In the last 10 years i have completed the full medication circle! I started off on DA's, then went on to levadopa and now I'm back on DA's. However there are a couple of big difference's with regard to my second venture in to world of DA's.
Firstly I'm now taking Apomorphine as opposed to Cabergoline. As kate already said there are some key differences between them. However i am under no illusion whilst I'm currently benefiting from being on Apomorphine, there is still always the risk of unwanted nasty OCD side effects? Which brings me on to the other big difference, my awareness of this risk is along with a support network, now in place to help reduce that risk!
The key to getting the best out of any PD medication, is to be fully aware of the side effect risks in the first place? Then to effectively manage them via your medical and family support network! This way you will hopefully get the best result from taking your medication.
Good luck and i wish you all the best.
I'm watching from the sidelines with much interest, Bluey me old mucker.
The treatment of PD is symptomatic.
All drugs have side effects.
The benefit of the drug has to be greater than the side effect(s).
Treatment will span a number of years, for some several decades.
So management of treatment is very important and involves the patient, their carers/family and the neurologist. The neurologist needs good feedback in order to prescribe the correct type of drug and dose, this is in PD especially important , because we present with different symptoms and different reactions to the drugs.
I believe firmly that the patient (and/or their carer) will do better if they have some (preferably as much as possible) knowledge of the drugs available, their impact on symptoms,their side effects and their limitations. I remember reading somewhere that patients attending Support Groups were generally doing better than isolated ones,this was thought to be because they were more knowledgeable about the disease and its treatment.
For me it is also important to retain a certain amount of controll over the situation I find myself in for as long as possible.
"...patients attending Support Groups were generally doing better than isolated ones..."
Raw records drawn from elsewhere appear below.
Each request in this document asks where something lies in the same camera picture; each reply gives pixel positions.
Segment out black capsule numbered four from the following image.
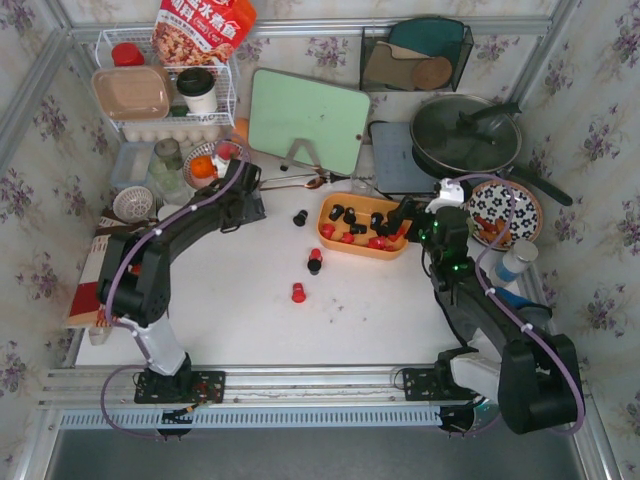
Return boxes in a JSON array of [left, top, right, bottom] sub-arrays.
[[370, 212, 384, 231]]

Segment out orange plastic storage basket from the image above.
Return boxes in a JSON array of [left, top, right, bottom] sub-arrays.
[[316, 193, 411, 260]]

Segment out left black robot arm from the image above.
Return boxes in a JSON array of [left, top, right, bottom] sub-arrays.
[[96, 160, 266, 404]]

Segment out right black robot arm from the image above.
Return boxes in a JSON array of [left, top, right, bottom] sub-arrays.
[[387, 197, 586, 434]]

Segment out grey induction cooker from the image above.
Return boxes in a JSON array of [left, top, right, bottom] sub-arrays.
[[368, 120, 437, 195]]

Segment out fried food pieces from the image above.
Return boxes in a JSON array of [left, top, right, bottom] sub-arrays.
[[474, 216, 512, 247]]

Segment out orange tangerine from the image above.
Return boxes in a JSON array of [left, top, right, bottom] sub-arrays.
[[190, 155, 217, 179]]

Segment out pink peach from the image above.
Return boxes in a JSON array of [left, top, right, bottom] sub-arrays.
[[216, 142, 241, 161]]

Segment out flower patterned plate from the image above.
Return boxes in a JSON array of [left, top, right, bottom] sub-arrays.
[[465, 181, 543, 251]]

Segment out pink fruit bowl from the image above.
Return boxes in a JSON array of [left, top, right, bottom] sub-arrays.
[[182, 140, 245, 190]]

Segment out clear bottle blue label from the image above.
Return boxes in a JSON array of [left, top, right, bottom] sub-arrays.
[[491, 239, 539, 287]]

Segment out pale green glass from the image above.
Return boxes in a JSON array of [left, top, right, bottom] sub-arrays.
[[149, 159, 191, 205]]

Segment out copper spoon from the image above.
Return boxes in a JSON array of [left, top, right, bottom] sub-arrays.
[[260, 177, 326, 191]]

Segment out metal cutting board stand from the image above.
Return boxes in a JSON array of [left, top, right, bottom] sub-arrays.
[[280, 138, 324, 174]]

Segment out egg tray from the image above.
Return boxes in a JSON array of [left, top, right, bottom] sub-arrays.
[[122, 126, 226, 146]]

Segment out grey tinted glass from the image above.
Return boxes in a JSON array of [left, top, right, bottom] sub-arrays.
[[154, 138, 183, 170]]

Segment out glass pan lid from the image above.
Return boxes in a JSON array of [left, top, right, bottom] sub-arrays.
[[410, 93, 523, 175]]

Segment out green cutting board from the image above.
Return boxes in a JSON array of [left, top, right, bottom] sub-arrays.
[[248, 68, 371, 176]]

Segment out white round strainer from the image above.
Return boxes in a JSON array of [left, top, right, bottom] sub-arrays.
[[113, 186, 154, 223]]

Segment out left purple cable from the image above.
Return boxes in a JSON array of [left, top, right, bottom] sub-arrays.
[[101, 138, 251, 444]]

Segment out purple cable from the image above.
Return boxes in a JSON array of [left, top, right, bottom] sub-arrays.
[[101, 138, 251, 444], [434, 173, 587, 435]]

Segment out right camera mount white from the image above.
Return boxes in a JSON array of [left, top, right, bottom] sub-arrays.
[[425, 178, 465, 214]]

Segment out camera mount white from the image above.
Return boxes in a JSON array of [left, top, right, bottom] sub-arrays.
[[425, 178, 465, 214], [212, 155, 230, 178]]

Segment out left camera mount white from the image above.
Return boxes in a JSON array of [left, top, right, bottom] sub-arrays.
[[212, 155, 230, 178]]

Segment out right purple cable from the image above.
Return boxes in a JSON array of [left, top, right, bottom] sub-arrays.
[[434, 173, 587, 435]]

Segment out white wire rack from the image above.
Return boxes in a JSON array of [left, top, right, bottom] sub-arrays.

You may be right in thinking that this could be because they get more education and information from the others, but it could equally the case that isolated people may be lonely and/or depressed, and thus demotivated. However they may have phobias about meeting strangers, or crowds.
Or it may be naturally self-selecting, i.e. those who are doing well WANT to attend support groups, to show everyone how successful they've been.